My recent experiences in the FlyJSim 737-200 have raised an issue and I’d like some help to verify before filing a bug report to the dev and potentially embarrassing myself or wasting his time. The issue is this: At about 100 feet before touchdown the nose lowers on its own and the sink rate increases. This also seemed to happen on @BeachAV8R’s posted video of his landing with the same company’s 727. Just to rule out my own input I set up an approach fully configured and trimmed for Ref + 5. With power stable the plane tracks nicely on glidepath at 800fpm. I did not touch the stick other than to poke it gently left or right to stay on track. At 100 AGL the sink rate increased and accelerated to a VS of about 1300 fpm at touchdown. I have read elsewhere that LR are making changes to ground effect. So this most likely is an LR issue and not specific to the 737-200. I don’t own anything else big so I was hoping someone could try the same experiment on a largish, but different plane than I am using. Thanks!
I’ll give it a whirl…be right back…
I think I read a while ago that due to the changes in ground effect, 3rd party devs had to change their models to adapt to X-Plane 11.10 or something like that.
Maybe FlyJSims has not done that, or LR has gone wild on the flight model code again.
EDIT: this was being said in connection to the Carenado Do228, and other Carenado models if you want to verify or look it up
Thanks!
This has existed since one of the early builds of xp11
…and yes, I just tried a similar setup with the default 737-800 and I was showing a 700 FPM sink rate on short, stabilized final at a Vref of around 135 (not sure if that is a close Vref for the -800, but that felt right). As I got over the threshold, nosed pitched down a few degrees and sink shot up to 1,200’ FPM with no input from me.
Also tried the same setup in the CRJ-200 and got the same behavior…around 75’ or so, nose wants to pitch down and vertical speed increases.
Good! Really appreciate the check. Hopefully the oracle will get his update out soon!
11.30 will see a major overhaul to a lot of things having to do with flight modelling. Could be this is adressed in this update…?
So, is this the cause of the excessive amount of yoke pressure needed on landing that you mentioned previously? I’m guessing so.
Also…does it counter the takeoff pitch input too…
I don’t believe so. I’m surprised this hasn’t been fixed. It’s been like a year.
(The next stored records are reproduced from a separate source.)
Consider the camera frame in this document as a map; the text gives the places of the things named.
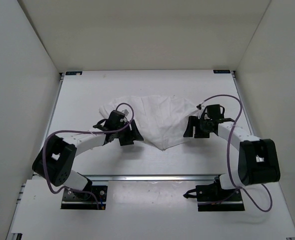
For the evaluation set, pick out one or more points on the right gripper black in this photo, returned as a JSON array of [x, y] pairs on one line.
[[194, 121]]

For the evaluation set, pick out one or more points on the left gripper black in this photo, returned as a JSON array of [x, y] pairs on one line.
[[133, 134]]

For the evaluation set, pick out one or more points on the white pleated skirt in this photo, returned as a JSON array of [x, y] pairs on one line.
[[161, 120]]

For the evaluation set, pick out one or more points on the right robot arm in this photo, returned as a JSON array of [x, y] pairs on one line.
[[224, 180]]

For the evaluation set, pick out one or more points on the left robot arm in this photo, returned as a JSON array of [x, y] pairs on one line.
[[55, 160]]

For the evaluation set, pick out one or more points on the right blue corner label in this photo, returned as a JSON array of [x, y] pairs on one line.
[[221, 71]]

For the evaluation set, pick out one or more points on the blue corner label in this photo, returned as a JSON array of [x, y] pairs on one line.
[[73, 73], [221, 71]]

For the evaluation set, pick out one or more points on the left blue corner label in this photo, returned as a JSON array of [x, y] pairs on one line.
[[73, 73]]

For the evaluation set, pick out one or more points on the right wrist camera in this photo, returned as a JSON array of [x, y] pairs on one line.
[[202, 111]]

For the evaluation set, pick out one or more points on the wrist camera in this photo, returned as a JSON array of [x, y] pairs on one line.
[[202, 111], [116, 120]]

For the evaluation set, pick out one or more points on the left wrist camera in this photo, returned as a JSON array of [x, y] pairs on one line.
[[116, 120]]

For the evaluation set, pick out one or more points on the aluminium front rail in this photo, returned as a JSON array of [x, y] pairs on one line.
[[152, 178]]

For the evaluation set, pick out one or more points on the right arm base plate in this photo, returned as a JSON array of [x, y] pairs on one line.
[[212, 198]]

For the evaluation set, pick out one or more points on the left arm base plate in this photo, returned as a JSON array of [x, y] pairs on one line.
[[78, 201]]

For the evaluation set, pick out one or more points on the aluminium left side rail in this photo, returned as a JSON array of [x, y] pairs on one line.
[[53, 108]]

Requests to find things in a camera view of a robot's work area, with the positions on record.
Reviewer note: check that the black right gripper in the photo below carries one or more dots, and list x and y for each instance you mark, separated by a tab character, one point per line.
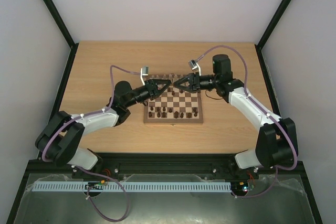
196	82

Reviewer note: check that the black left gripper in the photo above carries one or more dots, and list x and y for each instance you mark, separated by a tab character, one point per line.
153	88

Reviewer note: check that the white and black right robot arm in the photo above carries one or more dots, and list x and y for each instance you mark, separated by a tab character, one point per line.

Inverse ground effect and broken ground handling are present in a lot of third party aircraft, especially Carenado/Alebeo/Thranda. Beginning about the Do228 release, they began to fix it, but aren’t in a big hurry. Of note are some of the aircraft designed and sold as XP11 aircraft like the the B1900D, which they continue to sell. The only fix is to open the .acf file in a text editor and add some authority to the horizontal stab’s trim function.
Strangely, most designed for XP10 a/c do not have this issue.